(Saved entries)
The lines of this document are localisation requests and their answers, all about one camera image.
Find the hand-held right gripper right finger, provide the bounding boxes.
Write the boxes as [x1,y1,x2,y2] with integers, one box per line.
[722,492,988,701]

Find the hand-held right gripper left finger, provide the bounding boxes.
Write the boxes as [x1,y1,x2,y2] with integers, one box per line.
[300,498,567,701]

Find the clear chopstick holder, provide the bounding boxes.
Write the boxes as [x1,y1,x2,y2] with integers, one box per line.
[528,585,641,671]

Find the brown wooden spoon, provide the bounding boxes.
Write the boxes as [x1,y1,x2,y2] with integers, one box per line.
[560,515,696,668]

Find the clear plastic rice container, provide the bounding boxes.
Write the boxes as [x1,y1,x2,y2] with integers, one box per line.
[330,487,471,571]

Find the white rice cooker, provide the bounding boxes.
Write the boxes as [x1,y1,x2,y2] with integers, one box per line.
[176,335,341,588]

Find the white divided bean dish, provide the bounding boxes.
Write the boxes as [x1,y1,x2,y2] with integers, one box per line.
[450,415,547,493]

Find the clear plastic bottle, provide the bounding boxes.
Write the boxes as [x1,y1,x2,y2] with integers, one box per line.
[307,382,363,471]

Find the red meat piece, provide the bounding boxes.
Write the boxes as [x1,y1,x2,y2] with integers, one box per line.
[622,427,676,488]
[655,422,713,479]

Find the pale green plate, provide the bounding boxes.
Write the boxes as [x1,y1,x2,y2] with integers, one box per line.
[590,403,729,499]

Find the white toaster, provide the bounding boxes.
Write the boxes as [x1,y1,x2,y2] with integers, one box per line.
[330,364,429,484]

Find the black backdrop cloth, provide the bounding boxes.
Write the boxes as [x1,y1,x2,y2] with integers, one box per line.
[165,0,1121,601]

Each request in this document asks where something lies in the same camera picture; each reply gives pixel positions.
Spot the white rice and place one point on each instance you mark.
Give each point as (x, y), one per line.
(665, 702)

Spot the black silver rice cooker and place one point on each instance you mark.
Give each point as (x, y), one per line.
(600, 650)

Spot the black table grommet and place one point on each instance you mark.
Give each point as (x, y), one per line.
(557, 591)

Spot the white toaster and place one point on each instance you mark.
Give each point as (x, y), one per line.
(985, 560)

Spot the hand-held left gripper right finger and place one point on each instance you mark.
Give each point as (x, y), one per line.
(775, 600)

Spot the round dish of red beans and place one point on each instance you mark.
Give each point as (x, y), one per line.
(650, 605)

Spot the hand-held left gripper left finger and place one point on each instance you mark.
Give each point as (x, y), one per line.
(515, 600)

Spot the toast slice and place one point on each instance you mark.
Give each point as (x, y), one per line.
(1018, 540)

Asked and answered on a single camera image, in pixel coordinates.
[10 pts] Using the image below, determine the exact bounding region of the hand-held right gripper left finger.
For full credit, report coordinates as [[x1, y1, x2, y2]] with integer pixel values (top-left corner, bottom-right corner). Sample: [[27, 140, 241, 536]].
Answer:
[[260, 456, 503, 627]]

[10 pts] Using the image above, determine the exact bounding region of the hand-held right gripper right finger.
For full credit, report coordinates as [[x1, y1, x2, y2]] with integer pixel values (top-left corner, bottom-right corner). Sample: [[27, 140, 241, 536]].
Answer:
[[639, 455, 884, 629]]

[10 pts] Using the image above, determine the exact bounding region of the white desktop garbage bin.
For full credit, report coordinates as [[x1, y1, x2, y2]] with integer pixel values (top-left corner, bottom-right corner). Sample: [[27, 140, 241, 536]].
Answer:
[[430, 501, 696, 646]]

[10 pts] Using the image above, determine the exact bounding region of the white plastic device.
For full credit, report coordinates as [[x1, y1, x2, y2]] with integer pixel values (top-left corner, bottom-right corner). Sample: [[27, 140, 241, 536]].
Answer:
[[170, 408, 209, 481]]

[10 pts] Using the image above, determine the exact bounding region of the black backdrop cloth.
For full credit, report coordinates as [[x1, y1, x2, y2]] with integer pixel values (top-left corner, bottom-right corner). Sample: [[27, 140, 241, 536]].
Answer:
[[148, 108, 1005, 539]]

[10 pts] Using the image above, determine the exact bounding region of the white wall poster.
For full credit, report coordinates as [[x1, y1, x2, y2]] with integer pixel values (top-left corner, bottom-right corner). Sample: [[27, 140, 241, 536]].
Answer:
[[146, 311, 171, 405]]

Problem description » Write out all of the entries above, exactly and in full.

Response to the exercise »
The lines of this document are localisation requests and their answers, all about one camera image.
Find the hand-held right gripper right finger, provide the bounding boxes.
Write the boxes as [x1,y1,x2,y2] with integers, one box per line.
[722,492,988,701]

Find the hand-held right gripper left finger, provide the bounding boxes.
Write the boxes as [x1,y1,x2,y2] with integers, one box per line.
[300,498,567,701]

Find the clear chopstick holder, provide the bounding boxes.
Write the boxes as [x1,y1,x2,y2] with integers, one box per line.
[528,585,641,671]

Find the brown wooden spoon, provide the bounding boxes.
Write the boxes as [x1,y1,x2,y2] with integers, one box per line.
[560,515,696,668]

Find the clear plastic rice container, provide the bounding boxes.
Write the boxes as [x1,y1,x2,y2] with integers, one box per line.
[330,487,471,571]

Find the white rice cooker, provide the bounding boxes.
Write the boxes as [x1,y1,x2,y2] with integers, one box per line.
[176,335,341,588]

Find the white divided bean dish, provide the bounding boxes.
Write the boxes as [x1,y1,x2,y2] with integers, one box per line.
[450,415,547,493]

Find the clear plastic bottle, provide the bounding boxes.
Write the boxes as [x1,y1,x2,y2] with integers, one box per line.
[307,382,363,471]

Find the red meat piece, provide the bounding boxes.
Write the boxes as [x1,y1,x2,y2] with integers, one box per line.
[622,427,676,488]
[655,422,713,479]

Find the pale green plate, provide the bounding boxes.
Write the boxes as [x1,y1,x2,y2] with integers, one box per line.
[590,403,729,499]

Find the white toaster, provide the bounding boxes.
Write the boxes as [x1,y1,x2,y2] with integers, one box per line.
[330,364,429,484]

Find the black backdrop cloth, provide the bounding boxes.
Write the boxes as [x1,y1,x2,y2] with integers, one box per line.
[165,0,1121,601]

Each request in this document asks where something lies in the same camera picture; each reply gives pixel positions.
Spot the white rice and place one point on each instance you mark.
Give each point as (x, y), one per line.
(665, 702)

Spot the black silver rice cooker and place one point on each instance you mark.
Give each point as (x, y), one per line.
(600, 650)

Spot the black table grommet and place one point on each instance you mark.
Give each point as (x, y), one per line.
(557, 591)

Spot the white toaster and place one point on each instance you mark.
Give each point as (x, y), one per line.
(985, 560)

Spot the hand-held left gripper right finger and place one point on each instance you mark.
Give each point as (x, y), one per line.
(775, 600)

Spot the round dish of red beans and place one point on each instance you mark.
Give each point as (x, y), one per line.
(650, 605)

Spot the hand-held left gripper left finger and place one point on each instance you mark.
Give each point as (x, y), one per line.
(515, 600)

Spot the toast slice and place one point on each instance you mark.
Give each point as (x, y), one per line.
(1018, 540)

Asked and answered on a single camera image, in pixel coordinates.
[10 pts] Using the image below, determine the exact bounding region of the hand-held right gripper left finger.
For full credit, report coordinates as [[x1, y1, x2, y2]] with integer pixel values (top-left corner, bottom-right corner). Sample: [[27, 140, 241, 536]].
Answer:
[[260, 456, 503, 627]]

[10 pts] Using the image above, determine the exact bounding region of the hand-held right gripper right finger.
For full credit, report coordinates as [[x1, y1, x2, y2]] with integer pixel values (top-left corner, bottom-right corner). Sample: [[27, 140, 241, 536]].
Answer:
[[639, 455, 884, 629]]

[10 pts] Using the image above, determine the exact bounding region of the white desktop garbage bin.
For full credit, report coordinates as [[x1, y1, x2, y2]] with integer pixel values (top-left corner, bottom-right corner). Sample: [[27, 140, 241, 536]].
Answer:
[[430, 501, 696, 646]]

[10 pts] Using the image above, determine the exact bounding region of the white plastic device.
For full credit, report coordinates as [[x1, y1, x2, y2]] with integer pixel values (top-left corner, bottom-right corner). Sample: [[27, 140, 241, 536]].
Answer:
[[170, 408, 209, 481]]

[10 pts] Using the image above, determine the exact bounding region of the black backdrop cloth.
For full credit, report coordinates as [[x1, y1, x2, y2]] with integer pixel values (top-left corner, bottom-right corner). Sample: [[27, 140, 241, 536]].
Answer:
[[148, 108, 1005, 539]]

[10 pts] Using the image above, determine the exact bounding region of the white wall poster.
For full credit, report coordinates as [[x1, y1, x2, y2]] with integer pixel values (top-left corner, bottom-right corner). Sample: [[27, 140, 241, 536]].
Answer:
[[146, 311, 171, 405]]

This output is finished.